EXERCISE PROMPT —
Starting at the line that contains "A thing is named, a" in the listing below, write out every line word for word until you have written the line that contains "Please segment every instance of the **gray".

***** AVAILABLE DATA

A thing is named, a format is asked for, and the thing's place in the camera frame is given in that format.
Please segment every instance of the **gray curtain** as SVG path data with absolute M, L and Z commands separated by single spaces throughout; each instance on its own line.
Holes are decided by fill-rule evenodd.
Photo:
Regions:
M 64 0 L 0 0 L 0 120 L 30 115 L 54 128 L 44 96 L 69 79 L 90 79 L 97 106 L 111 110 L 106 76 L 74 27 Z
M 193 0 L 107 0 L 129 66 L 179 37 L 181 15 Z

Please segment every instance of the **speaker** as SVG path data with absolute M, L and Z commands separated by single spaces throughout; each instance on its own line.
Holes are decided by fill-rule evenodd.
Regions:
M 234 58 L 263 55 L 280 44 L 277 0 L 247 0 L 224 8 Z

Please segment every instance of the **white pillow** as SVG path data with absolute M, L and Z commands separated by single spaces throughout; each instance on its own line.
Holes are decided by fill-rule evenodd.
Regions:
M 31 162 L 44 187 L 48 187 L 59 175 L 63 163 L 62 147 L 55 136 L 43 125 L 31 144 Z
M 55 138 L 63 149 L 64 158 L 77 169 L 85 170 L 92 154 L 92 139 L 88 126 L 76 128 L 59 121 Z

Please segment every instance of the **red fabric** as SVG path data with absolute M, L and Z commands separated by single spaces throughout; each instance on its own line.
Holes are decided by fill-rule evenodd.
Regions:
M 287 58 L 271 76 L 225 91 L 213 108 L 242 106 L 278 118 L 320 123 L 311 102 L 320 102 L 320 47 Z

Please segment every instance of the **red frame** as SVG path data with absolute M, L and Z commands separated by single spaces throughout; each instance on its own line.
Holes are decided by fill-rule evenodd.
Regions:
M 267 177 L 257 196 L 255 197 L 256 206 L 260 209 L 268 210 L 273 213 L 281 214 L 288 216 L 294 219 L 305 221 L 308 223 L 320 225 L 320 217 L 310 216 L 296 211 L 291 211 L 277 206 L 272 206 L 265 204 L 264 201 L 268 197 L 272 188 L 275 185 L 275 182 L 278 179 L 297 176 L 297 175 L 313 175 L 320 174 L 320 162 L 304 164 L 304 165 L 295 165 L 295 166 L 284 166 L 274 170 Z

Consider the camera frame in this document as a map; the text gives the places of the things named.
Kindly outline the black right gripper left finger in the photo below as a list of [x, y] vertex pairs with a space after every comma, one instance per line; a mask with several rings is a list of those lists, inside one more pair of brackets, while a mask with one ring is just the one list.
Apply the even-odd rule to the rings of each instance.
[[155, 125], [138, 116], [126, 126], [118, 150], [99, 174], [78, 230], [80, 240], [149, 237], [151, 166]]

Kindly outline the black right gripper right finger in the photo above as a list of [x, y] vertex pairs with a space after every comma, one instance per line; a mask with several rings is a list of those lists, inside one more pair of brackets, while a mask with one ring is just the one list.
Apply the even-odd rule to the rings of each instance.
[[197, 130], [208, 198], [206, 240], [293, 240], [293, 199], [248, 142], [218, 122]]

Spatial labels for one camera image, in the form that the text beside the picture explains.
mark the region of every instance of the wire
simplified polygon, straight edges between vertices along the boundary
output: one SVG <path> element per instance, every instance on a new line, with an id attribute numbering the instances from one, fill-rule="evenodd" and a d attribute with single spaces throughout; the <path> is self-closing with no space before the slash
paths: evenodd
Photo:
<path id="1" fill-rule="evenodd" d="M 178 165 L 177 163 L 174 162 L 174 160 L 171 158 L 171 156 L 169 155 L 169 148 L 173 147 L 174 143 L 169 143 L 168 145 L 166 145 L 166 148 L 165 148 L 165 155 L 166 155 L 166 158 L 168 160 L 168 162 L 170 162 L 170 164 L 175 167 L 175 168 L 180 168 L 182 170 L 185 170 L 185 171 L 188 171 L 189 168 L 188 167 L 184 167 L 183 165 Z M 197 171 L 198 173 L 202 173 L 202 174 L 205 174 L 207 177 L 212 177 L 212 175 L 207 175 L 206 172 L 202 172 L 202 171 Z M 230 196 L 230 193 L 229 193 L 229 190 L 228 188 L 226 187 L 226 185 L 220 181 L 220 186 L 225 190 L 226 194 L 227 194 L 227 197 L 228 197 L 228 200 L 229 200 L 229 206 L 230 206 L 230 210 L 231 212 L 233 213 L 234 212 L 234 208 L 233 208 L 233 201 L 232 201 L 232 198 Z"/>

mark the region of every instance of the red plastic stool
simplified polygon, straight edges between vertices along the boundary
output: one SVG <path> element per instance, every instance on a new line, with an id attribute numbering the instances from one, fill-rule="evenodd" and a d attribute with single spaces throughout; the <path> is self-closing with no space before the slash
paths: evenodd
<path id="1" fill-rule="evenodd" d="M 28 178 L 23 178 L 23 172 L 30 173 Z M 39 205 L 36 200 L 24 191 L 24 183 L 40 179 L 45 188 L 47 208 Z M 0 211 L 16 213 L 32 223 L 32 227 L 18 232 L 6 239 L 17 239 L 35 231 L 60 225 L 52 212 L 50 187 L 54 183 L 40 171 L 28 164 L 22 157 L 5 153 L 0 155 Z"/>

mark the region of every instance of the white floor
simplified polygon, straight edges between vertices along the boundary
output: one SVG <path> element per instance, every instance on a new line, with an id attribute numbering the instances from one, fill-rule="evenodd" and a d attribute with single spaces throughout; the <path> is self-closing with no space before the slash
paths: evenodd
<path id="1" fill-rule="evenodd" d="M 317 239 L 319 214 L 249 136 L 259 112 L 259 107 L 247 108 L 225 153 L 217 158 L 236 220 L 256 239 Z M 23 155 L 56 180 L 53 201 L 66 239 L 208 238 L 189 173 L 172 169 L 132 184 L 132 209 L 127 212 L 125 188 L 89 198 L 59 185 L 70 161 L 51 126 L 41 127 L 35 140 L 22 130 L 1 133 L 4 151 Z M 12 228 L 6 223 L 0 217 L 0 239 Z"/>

**********
***** AVAILABLE DATA

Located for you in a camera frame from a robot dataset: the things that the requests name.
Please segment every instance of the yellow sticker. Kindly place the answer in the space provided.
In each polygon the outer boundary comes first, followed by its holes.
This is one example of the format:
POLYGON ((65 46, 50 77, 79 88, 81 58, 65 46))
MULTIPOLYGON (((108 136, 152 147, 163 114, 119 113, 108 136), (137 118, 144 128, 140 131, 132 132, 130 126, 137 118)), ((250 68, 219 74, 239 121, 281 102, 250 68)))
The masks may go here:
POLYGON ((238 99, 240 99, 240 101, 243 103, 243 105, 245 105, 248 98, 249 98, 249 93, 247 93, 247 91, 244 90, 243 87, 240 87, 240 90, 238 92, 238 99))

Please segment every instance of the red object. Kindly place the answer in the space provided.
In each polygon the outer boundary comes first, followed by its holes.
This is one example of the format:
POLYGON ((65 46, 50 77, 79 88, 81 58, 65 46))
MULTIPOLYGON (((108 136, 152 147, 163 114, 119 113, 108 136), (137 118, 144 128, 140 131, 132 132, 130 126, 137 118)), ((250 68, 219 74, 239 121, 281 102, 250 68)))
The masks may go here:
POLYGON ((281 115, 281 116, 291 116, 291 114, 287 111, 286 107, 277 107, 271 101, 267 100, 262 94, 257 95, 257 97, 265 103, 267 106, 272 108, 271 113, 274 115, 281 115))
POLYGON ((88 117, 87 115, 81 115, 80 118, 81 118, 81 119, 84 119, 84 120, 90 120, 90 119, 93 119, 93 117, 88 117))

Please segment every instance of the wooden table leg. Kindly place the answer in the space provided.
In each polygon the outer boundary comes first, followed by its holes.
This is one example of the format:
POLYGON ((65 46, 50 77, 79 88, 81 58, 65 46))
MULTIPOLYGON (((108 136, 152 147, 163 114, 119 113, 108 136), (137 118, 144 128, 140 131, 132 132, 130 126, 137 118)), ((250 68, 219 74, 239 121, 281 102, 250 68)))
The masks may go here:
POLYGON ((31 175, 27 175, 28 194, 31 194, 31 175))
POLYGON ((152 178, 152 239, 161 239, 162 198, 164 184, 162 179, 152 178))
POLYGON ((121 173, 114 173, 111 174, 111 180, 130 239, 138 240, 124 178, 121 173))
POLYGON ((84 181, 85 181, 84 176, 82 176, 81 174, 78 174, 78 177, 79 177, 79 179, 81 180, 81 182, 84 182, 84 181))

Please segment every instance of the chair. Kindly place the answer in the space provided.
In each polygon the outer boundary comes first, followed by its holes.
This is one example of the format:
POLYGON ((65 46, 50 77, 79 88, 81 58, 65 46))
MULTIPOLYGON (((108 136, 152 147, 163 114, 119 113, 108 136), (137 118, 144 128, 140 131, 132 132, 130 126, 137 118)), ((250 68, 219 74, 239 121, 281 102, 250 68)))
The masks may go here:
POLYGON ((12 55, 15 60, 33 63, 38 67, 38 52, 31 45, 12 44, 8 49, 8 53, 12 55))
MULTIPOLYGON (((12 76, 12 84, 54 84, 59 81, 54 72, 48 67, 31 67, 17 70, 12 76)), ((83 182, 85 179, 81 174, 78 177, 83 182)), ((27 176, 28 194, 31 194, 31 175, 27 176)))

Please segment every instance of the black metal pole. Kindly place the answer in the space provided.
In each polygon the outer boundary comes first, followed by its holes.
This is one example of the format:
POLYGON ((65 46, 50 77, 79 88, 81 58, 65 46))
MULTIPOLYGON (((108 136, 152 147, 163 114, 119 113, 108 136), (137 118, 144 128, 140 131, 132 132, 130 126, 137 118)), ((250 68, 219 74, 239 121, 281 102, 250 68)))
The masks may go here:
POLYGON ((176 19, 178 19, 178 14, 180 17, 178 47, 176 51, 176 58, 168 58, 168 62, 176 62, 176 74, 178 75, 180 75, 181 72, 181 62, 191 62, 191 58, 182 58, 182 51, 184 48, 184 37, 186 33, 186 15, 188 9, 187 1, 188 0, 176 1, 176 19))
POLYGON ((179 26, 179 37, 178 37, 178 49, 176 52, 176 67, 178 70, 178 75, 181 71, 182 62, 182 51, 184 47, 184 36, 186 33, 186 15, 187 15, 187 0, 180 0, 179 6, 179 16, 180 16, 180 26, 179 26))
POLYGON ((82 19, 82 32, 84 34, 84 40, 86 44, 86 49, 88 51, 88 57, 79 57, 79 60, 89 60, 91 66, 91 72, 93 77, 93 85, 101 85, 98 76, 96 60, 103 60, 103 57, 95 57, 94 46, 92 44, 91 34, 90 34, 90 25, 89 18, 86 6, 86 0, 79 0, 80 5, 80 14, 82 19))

**********

RESULT OF THE EXERCISE —
A thing is named, a format is asked for, and the thing's place in the camera frame is given in that format.
Please segment every instance of the **gray curtain** as SVG path data with absolute M, L and Z commands separated by single spaces throughout; each instance on its own line.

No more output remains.